Todo el mundo habla de fentanilo. De un tiempo a esta parte, el opioide domina la conversación pública —o, por lo menos, la agenda política—. La potente droga causa estragos en Estados Unidos y tensiones diplomáticas con México, acusado de ser uno de los mayores productores, y China, en pleno contexto de una nueva Guerra Fría que amenaza con calentarse semana a semana. Del estupefaciente se dicen muchas cosas. Unas ciertas; otras, no tanto. EL PAÍS reúne a tres expertos que han estudiado desde la farmacología, la antropología o la medicina el funcionamiento del fentanilo: las implicaciones médicas y sociales de la adicción, la tortura que supone el síndrome de abstinencia, la facilidad de conseguir una dosis más en unas calles inundadas por la ley de la oferta y la demanda, la alta probabilidad de una sobredosis o la criminalización que supone para los consumidores. “Toma el mejor orgasmo que hayas tenido, multiplícalo por 1.000 y ni siquiera andarás cerca”, proclamaba en ‘Trainspotting’ (1996) un Ewan McGregor de pupilas dilatadas mientras relataba las desventuras de un grupo de adictos a la heroína en un Edimburgo gris y sin futuro. La frase encuentra ecos casi tres décadas después en una afirmación repetida hasta la saciedad: el fentanilo es 50 veces más potente que la heroína. ¿Significa esto que su efecto es 50 veces superior al de la droga que arrasó generaciones enteras en los 80 y los 90? La respuesta es no: “Cuando decimos que el fentanilo es 50 veces más potente que la heroína, estamos diciendo que necesitas 50 veces menos.
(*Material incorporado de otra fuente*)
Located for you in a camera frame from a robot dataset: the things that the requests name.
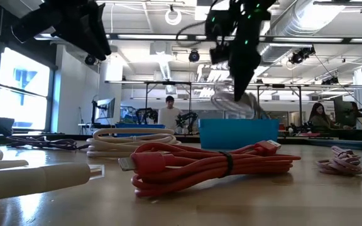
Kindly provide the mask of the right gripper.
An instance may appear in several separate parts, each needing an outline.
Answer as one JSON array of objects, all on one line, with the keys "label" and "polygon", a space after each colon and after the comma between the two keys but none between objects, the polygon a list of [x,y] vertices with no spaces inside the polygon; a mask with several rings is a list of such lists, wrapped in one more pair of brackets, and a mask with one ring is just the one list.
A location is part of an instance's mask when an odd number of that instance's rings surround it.
[{"label": "right gripper", "polygon": [[247,43],[240,45],[233,41],[222,42],[216,43],[216,46],[209,50],[209,55],[214,65],[228,63],[234,79],[234,100],[240,101],[255,74],[256,67],[261,62],[261,56],[256,48]]}]

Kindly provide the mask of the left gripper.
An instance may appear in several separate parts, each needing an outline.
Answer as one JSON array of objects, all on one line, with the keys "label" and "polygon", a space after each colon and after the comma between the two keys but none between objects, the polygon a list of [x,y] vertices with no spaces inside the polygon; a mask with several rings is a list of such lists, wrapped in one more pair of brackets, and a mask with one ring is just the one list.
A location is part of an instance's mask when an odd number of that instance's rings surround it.
[{"label": "left gripper", "polygon": [[[78,10],[88,3],[89,15],[78,20],[63,21],[68,10]],[[44,0],[38,9],[30,11],[11,25],[13,36],[21,43],[48,28],[54,27],[55,36],[77,46],[104,61],[111,54],[102,22],[105,4],[89,0]]]}]

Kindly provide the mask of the monitor on arm stand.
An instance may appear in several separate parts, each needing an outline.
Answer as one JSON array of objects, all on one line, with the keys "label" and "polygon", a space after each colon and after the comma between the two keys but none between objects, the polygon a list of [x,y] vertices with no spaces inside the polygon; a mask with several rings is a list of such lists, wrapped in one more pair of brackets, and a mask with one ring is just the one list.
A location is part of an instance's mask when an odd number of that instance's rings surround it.
[{"label": "monitor on arm stand", "polygon": [[115,98],[92,100],[91,124],[98,119],[112,119],[114,117]]}]

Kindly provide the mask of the teal plastic bin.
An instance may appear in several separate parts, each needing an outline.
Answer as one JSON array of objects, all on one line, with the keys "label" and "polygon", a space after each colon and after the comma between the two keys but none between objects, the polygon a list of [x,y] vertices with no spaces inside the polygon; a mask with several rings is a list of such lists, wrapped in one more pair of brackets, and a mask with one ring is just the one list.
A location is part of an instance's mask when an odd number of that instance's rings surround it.
[{"label": "teal plastic bin", "polygon": [[200,119],[200,144],[204,149],[238,149],[278,137],[277,119]]}]

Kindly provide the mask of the person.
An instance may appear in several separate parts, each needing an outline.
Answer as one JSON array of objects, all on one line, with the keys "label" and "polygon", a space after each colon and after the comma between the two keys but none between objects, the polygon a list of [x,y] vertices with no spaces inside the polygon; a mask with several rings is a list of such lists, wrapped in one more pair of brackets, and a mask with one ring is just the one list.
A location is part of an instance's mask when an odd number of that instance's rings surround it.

Tiene el mismo efecto que la heroína en términos de euforia, pero con 50 veces menos cantidad”, aclara la farmacóloga Silvia Cruz, coautora del libro ‘Lo que hay que saber de drogas’.
“En farmacología se confunden mucho potencia y eficacia. Eficacia es la capacidad de hacer algo: cuánto dolor puede quitar un analgésico. La potencia es la cantidad que necesitas para lograrlo”, continúa. En el caso del fentanilo, que con 50 veces menos cantidad se logre un efecto similar al de la heroína se convierte en uno de sus principales riesgos: “Muy fácilmente buscando una dosis euforizante llegas a la dosis letal”. En números: “Necesitas 10 miligramos de morfina para quitar el dolor más intenso en una persona de 70 kilos y solo 0,1 miligramos de fentanilo. El cálculo que yo hago es que con un kilo de fentanilo te alcanza para medio millón de dosis mortales”, abunda Cruz. Fernando Montero, antropólogo médico con más de 10 años de experiencia en investigaciones sobre consumidores y vendedores de droga, matiza: “Se dice que es más potente que la heroína, pero es una manera muy pobre de describirlo. El fentanilo es una sustancia más débil que la heroína: se adhiere a los receptores opioides del cuerpo de manera más fácil y más fuerte, causa una mayor depresión del sistema nervioso central, pero también se metaboliza más rápido, el efecto dura mucho menos y, lo que es aún más importante, los síntomas de abstinencia aparecen más rápido”. Por ello, explica, a menudo se mezcla con otras sustancias como la xilacina, un tranquilizante para caballos, para prolongar el efecto.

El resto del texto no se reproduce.